With Earth, Oceans, African Cats, and Chimpanzee, the good folks at Disneynature have delivered an unbroken string of high-quality nature documentaries. Critics say the streak continues with Bears, which offers breathtaking images of these animals in their natural environs and tends to avoid shoehorning its subjects into a narrative. Narrated by John C. Reilly, the film follows a mama grizzly bear and her two cubs as they try to survive in the Alaskan wilderness. The pundits say that Bears‘ furry protagonists are engaging and lovable, and the footage captured here is crisp and intimate. (Take a look through our gallery of memorable bears in the movies.)



A Haunted House 2

8%

Given the critical drubbing its predecessor received, it comes as little surprise that A Haunted House 2 wasn’t screened for reviewers prior to its release. Marlon Wayans stars as a man who moves with his new girlfriend and her kids to a new home that’s bedeviled by spectral spirits; hilarity ensues.
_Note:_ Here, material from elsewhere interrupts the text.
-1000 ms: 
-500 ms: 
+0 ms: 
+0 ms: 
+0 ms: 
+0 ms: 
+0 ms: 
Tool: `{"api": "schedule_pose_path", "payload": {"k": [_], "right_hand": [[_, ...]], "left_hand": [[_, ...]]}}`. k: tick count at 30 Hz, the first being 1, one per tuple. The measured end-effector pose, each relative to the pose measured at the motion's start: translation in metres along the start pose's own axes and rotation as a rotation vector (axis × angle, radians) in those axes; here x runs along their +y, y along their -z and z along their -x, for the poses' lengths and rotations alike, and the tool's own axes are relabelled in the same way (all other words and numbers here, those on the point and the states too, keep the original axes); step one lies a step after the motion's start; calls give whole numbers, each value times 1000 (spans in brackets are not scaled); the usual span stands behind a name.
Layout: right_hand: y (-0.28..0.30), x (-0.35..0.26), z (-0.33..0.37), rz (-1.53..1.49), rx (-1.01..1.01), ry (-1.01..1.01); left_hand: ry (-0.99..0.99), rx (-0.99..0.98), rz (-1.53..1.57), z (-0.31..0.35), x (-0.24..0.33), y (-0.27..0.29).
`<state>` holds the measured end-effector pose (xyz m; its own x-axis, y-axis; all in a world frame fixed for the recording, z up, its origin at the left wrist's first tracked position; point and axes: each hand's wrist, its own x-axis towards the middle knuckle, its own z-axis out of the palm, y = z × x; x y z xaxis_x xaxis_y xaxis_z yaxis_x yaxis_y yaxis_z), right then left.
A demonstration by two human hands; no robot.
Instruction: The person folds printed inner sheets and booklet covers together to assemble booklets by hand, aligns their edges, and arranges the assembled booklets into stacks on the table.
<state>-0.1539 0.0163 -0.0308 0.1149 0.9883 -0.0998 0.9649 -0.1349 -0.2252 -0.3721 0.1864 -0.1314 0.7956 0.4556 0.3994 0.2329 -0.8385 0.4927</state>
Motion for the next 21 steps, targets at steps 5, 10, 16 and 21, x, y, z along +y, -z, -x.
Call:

Time to guess the Tomatometer!

Also opening this week in limited release:

  • The Final Member, a documentary about an Icelandic museum that houses a vast array of male genitalia from humans and animals, is at 100 percent.
  • Gabrielle, a drama about a love affair between two developmentally disabled adults, is at 100 percent.
  • Manakamana, a documentary about a cable car in Nepal that carries tourists and locals to a temple in the mountains, is at 100 percent.
  • Soft In The Head, a dramedy about a troubled woman who ends up living at a halfway house for men, is at 80 percent.
  • Small Time, a drama about a used-car salesman who teaches his son the tricks of the trade, is at 71 percent.
  • Proxy, a horror film about a woman dealing with tragedy who finds herself embroiled in a conspiracy when she joins a support group, is at 69 percent.
  • 13 Sins, starring Mark Webber and Ron Perlman in a thriller about a financially-strapped salesman who must undertake a series of increasingly dangerous challenges dictated to him via cell phone, is at 60 percent.
  • Fading Gigolo, starring Woody Allen and John Turturro in a comedy about a man who becomes an escort to help a friend in financial trouble, is at 57 percent.
  • That Demon Within, an action/horror hybrid about a young cop who suffers from hallucinations after providing a life-saving blood transfusion to a ruthless criminal, is at 44 percent.
  • Make Your Move, a drama about a pair of young people from different worlds who bond whie dancing, is at 20 percent.
  • Tasting Menu, a comedy about a disparate group of people who assemble for the closing of a world-class chef’s restaurant, is at 13 percent.
  • Authors Anonymous, starring Kaley Cuoco and Chris Klein in a mockumentary about a group of aspiring novelists, is at zero percent.
  • A Promise, starring Rebecca Hall and Alan Rickman in a period drama about an ambitious young man who falls for his boss’ married daughter, is at zero percent.